## [Directions for this task]
Please retype the whole listing so that it matches the original exactly.

BEGIN Collected material

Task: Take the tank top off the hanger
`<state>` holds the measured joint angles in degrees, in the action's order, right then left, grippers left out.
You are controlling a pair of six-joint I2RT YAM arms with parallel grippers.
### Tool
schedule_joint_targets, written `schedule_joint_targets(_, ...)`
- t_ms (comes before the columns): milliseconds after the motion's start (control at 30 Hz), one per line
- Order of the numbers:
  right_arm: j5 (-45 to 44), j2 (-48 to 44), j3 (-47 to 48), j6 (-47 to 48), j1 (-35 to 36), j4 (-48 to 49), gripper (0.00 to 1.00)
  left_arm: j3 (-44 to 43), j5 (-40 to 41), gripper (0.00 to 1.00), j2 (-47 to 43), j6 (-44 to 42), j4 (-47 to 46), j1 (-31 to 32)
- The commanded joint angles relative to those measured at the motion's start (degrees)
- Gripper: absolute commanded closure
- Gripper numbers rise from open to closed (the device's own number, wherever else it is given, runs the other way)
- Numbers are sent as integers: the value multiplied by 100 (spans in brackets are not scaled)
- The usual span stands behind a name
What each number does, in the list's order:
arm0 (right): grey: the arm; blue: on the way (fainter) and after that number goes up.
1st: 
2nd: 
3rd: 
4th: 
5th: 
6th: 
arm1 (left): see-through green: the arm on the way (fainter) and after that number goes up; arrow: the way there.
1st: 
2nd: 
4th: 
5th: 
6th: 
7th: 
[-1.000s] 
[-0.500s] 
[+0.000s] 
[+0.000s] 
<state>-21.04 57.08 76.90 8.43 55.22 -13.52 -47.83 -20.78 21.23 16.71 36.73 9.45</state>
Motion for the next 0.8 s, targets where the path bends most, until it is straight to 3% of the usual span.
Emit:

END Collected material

## [Finished task]
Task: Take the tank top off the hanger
`<state>` holds the measured joint angles in degrees, in the action's order, right then left, grippers left out.
You are controlling a pair of six-joint I2RT YAM arms with parallel grippers.
### Tool
schedule_joint_targets, written `schedule_joint_targets(_, ...)`
- t_ms (comes before the columns): milliseconds after the motion's start (control at 30 Hz), one per line
- Order of the numbers:
  right_arm: j5 (-45 to 44), j2 (-48 to 44), j3 (-47 to 48), j6 (-47 to 48), j1 (-35 to 36), j4 (-48 to 49), gripper (0.00 to 1.00)
  left_arm: j3 (-44 to 43), j5 (-40 to 41), gripper (0.00 to 1.00), j2 (-47 to 43), j6 (-44 to 42), j4 (-47 to 46), j1 (-31 to 32)
- The commanded joint angles relative to those measured at the motion's start (degrees)
- Gripper: absolute commanded closure
- Gripper numbers rise from open to closed (the device's own number, wherever else it is given, runs the other way)
- Numbers are sent as integers: the value multiplied by 100 (spans in brackets are not scaled)
- The usual span stands behind a name
What each number does, in the list's order:
arm0 (right): grey: the arm; blue: on the way (fainter) and after that number goes up.
1st: 
2nd: 
3rd: 
4th: 
5th: 
6th: 
arm1 (left): see-through green: the arm on the way (fainter) and after that number goes up; arrow: the way there.
1st: 
2nd: 
4th: 
5th: 
6th: 
7th: 
[-1.000s] 
[-0.500s] 
[+0.000s] 
[+0.000s] 
<state>-21.04 57.08 76.90 8.43 55.22 -13.52 -47.83 -20.78 21.23 16.71 36.73 9.45</state>
Motion for the next 0.8 s, targets where the path bends most, until it is straight to 3% of the usual span.
Emit:

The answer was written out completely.